Netanyahu, dalam sebuah wawancara dengan NBC yang disiarkan pada hari Minggu, menegaskan operasi Rafah akan terus dilakukan "sambil memberikan jalan yang aman bagi penduduk sipil sehingga mereka dapat pergi".

Ketika ditanya tentang ke mana penduduk seharusnya pergi, Netanyahu mengatakan Israel telah mempersiapkan meskipun tengah menyusun rencana terperinci.

"Anda tahu, daerah yang telah kami bersihkan di utara Rafah, banyak daerah di sana. Namun, kami sedang menyusun rencana terperinci," kata Netanyahu.

Presiden Amerika Serikat (AS), Joe Biden, marah setelah Perdana Menteri Israel, Benjamin Netanyahu, perintahkan invasi Rafah, Gaza selatan.

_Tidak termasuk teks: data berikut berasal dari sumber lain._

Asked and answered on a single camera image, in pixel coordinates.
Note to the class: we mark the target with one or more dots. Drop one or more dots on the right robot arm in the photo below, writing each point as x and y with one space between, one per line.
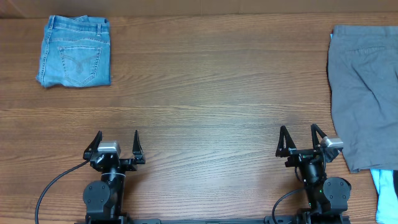
327 196

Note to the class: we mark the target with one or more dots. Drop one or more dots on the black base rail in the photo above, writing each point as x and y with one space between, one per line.
211 221

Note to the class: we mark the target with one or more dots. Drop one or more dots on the folded blue denim jeans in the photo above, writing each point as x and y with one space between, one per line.
75 52

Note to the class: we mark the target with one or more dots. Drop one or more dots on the light blue garment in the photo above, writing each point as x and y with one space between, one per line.
385 182

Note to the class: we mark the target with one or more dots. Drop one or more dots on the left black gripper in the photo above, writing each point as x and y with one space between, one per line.
130 165

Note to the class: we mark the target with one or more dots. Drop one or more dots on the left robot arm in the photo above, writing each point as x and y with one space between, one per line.
104 198

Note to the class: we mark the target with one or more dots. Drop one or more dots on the grey shorts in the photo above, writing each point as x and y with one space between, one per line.
362 72

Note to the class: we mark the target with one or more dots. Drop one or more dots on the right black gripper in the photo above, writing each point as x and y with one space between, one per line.
298 155

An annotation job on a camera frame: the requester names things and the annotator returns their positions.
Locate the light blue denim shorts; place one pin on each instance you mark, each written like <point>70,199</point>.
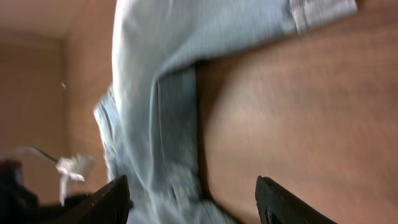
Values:
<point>148,118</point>

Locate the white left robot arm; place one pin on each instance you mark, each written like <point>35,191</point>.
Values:
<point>73,169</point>

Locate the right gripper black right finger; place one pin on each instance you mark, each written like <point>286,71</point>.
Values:
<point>276,205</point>

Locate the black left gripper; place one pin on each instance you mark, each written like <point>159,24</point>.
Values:
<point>20,205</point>

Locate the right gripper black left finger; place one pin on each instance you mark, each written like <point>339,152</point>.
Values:
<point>108,205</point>

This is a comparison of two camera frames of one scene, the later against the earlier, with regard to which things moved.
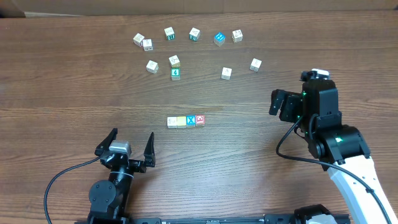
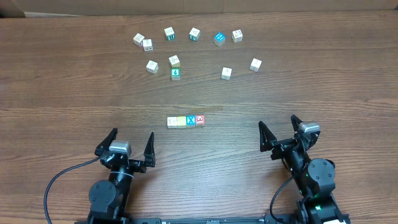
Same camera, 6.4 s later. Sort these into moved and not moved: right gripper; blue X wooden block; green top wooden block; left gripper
Moved: right gripper
Not moved: left gripper; green top wooden block; blue X wooden block
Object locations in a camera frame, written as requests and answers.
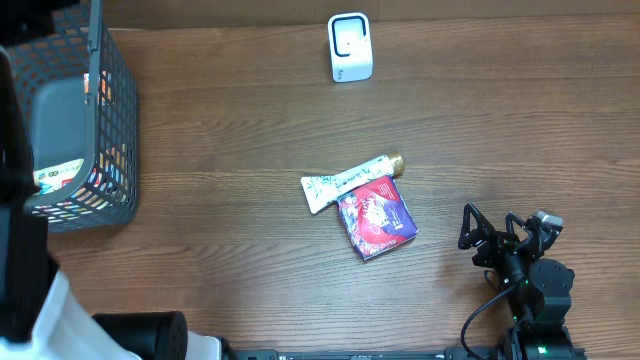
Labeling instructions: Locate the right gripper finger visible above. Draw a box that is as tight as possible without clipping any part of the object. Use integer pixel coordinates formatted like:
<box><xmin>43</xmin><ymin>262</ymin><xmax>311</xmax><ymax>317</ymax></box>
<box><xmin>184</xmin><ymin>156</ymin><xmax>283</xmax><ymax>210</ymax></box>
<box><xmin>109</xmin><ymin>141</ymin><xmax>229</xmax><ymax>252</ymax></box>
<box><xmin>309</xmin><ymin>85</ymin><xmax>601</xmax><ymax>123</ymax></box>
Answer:
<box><xmin>505</xmin><ymin>212</ymin><xmax>527</xmax><ymax>240</ymax></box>
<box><xmin>458</xmin><ymin>203</ymin><xmax>495</xmax><ymax>250</ymax></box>

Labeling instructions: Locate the red purple liners pack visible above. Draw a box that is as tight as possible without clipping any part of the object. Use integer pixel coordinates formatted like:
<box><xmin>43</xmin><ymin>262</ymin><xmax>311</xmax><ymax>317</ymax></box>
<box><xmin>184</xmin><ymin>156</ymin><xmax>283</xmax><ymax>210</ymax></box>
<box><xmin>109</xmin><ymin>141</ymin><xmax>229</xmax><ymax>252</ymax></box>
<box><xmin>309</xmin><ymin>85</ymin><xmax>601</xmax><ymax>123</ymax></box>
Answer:
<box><xmin>337</xmin><ymin>176</ymin><xmax>419</xmax><ymax>261</ymax></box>

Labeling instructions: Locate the white conditioner tube gold cap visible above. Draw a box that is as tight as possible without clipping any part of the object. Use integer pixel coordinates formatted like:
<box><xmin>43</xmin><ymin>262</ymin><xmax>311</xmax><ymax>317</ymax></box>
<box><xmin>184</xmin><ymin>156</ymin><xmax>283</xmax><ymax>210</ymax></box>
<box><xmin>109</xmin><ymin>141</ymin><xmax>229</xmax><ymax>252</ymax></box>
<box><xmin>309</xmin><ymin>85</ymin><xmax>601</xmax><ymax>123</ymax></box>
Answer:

Baca juga: Israel Ngamuk Bombardir Kamp Pengungsian di Rafah dengan Jet Tempur, Tidak Ada Lagi Tempat Aman

Foto dari udara menunjukkan tenda-tenda pengungsi Palestina di Kota Rafah, Jalur Gaza bagian selatan, 31 Desember 2023. Di Rafah saat ini terdapat sekitar 1,4 juta warga Palestina mencari tempat berlindung yang aman setelah diusir dari rumah mereka akibat pemboman Israel.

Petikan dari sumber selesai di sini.